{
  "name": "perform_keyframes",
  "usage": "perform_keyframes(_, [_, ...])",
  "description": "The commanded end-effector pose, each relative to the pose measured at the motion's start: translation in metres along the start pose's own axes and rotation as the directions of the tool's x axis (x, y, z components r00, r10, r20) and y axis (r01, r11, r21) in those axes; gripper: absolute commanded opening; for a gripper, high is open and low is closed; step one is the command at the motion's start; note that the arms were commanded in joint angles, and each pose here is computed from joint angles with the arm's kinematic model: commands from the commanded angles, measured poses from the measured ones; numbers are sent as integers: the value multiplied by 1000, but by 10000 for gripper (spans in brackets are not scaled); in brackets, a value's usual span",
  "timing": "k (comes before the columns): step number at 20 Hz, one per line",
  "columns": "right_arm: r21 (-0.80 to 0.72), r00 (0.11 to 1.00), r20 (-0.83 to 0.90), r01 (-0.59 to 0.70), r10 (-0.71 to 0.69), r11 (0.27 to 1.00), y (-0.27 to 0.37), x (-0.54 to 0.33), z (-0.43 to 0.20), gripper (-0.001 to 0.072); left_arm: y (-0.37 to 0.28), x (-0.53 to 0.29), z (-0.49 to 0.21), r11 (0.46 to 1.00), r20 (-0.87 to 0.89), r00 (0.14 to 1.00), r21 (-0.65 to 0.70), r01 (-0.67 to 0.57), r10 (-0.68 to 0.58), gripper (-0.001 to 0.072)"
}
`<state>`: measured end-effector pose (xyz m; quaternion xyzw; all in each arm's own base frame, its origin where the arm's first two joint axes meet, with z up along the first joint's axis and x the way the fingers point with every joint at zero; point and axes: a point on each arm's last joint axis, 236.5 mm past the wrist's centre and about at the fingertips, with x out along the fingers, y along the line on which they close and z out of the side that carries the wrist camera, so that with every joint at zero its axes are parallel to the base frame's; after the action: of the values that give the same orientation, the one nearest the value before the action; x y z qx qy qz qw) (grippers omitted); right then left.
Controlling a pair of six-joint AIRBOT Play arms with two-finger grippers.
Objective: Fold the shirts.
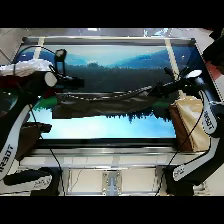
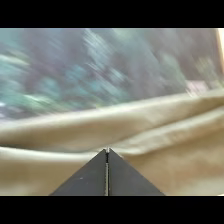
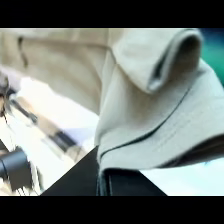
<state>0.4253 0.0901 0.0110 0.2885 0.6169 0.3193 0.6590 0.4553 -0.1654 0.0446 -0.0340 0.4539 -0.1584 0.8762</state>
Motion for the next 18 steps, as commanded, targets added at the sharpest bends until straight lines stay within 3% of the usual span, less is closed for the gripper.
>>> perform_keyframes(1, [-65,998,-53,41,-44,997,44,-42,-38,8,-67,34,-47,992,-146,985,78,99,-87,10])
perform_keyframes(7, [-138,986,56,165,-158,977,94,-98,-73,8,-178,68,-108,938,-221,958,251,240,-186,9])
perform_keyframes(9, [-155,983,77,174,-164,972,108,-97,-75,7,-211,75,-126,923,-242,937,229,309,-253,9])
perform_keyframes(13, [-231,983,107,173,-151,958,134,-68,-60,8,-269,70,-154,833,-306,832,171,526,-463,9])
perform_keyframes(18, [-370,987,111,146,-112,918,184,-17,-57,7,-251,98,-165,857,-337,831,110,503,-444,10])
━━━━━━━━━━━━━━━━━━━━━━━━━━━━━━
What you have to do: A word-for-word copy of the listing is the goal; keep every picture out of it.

Response box:
{
  "name": "perform_keyframes",
  "usage": "perform_keyframes(_, [_, ...])",
  "description": "The commanded end-effector pose, each relative to the pose measured at the motion's start: translation in metres along the start pose's own axes and rotation as the directions of the tool's x axis (x, y, z components r00, r10, r20) and y axis (r01, r11, r21) in those axes; gripper: absolute commanded opening; for a gripper, high is open and low is closed; step one is the command at the motion's start; note that the arms were commanded in joint angles, and each pose here is computed from joint angles with the arm's kinematic model: commands from the commanded angles, measured poses from the measured ones; numbers are sent as integers: the value multiplied by 1000, but by 10000 for gripper (spans in brackets are not scaled); in brackets, a value's usual span",
  "timing": "k (comes before the columns): step number at 20 Hz, one per line",
  "columns": "right_arm: r21 (-0.80 to 0.72), r00 (0.11 to 1.00), r20 (-0.83 to 0.90), r01 (-0.59 to 0.70), r10 (-0.71 to 0.69), r11 (0.27 to 1.00), y (-0.27 to 0.37), x (-0.54 to 0.33), z (-0.43 to 0.20), gripper (-0.001 to 0.072); left_arm: y (-0.37 to 0.28), x (-0.53 to 0.29), z (-0.49 to 0.21), r11 (0.46 to 1.00), r20 (-0.87 to 0.89), r00 (0.14 to 1.00), r21 (-0.65 to 0.70), r01 (-0.67 to 0.57), r10 (-0.68 to 0.58), gripper (-0.001 to 0.072)"
}
`<state>`: measured end-effector pose (xyz m; quaternion xyzw; all in each arm's own base frame, its origin where the arm's first two joint axes meet, with z up along the first joint's axis and x the way the fingers point with every joint at zero; point and axes: a point on each arm's last joint axis, 236.5 mm past the wrist's centre and about at the fingertips, with x out along the fingers, y along the line on which they close and z out of the side that carries the wrist camera, so that with every joint at zero its axes are parallel to the base frame's; after the action: of the values that give the same orientation, the one nearest the value before the action; x y z qx qy qz qw) (grippers omitted); right then left.
Controlling a pair of six-joint AIRBOT Play arms with two-finger grippers.
Objective: Fold the shirts.
<state>0.4253 0.0901 0.0110 0.2885 0.6169 0.3193 0.6590 0.4553 -0.1654 0.0446 -0.0340 0.4539 -0.1584 0.8762</state>
Motion for the next 18 steps, as commanded, targets added at the sharpest bends until straight lines stay within 3% of the usual span, less is closed for the gripper.
>>> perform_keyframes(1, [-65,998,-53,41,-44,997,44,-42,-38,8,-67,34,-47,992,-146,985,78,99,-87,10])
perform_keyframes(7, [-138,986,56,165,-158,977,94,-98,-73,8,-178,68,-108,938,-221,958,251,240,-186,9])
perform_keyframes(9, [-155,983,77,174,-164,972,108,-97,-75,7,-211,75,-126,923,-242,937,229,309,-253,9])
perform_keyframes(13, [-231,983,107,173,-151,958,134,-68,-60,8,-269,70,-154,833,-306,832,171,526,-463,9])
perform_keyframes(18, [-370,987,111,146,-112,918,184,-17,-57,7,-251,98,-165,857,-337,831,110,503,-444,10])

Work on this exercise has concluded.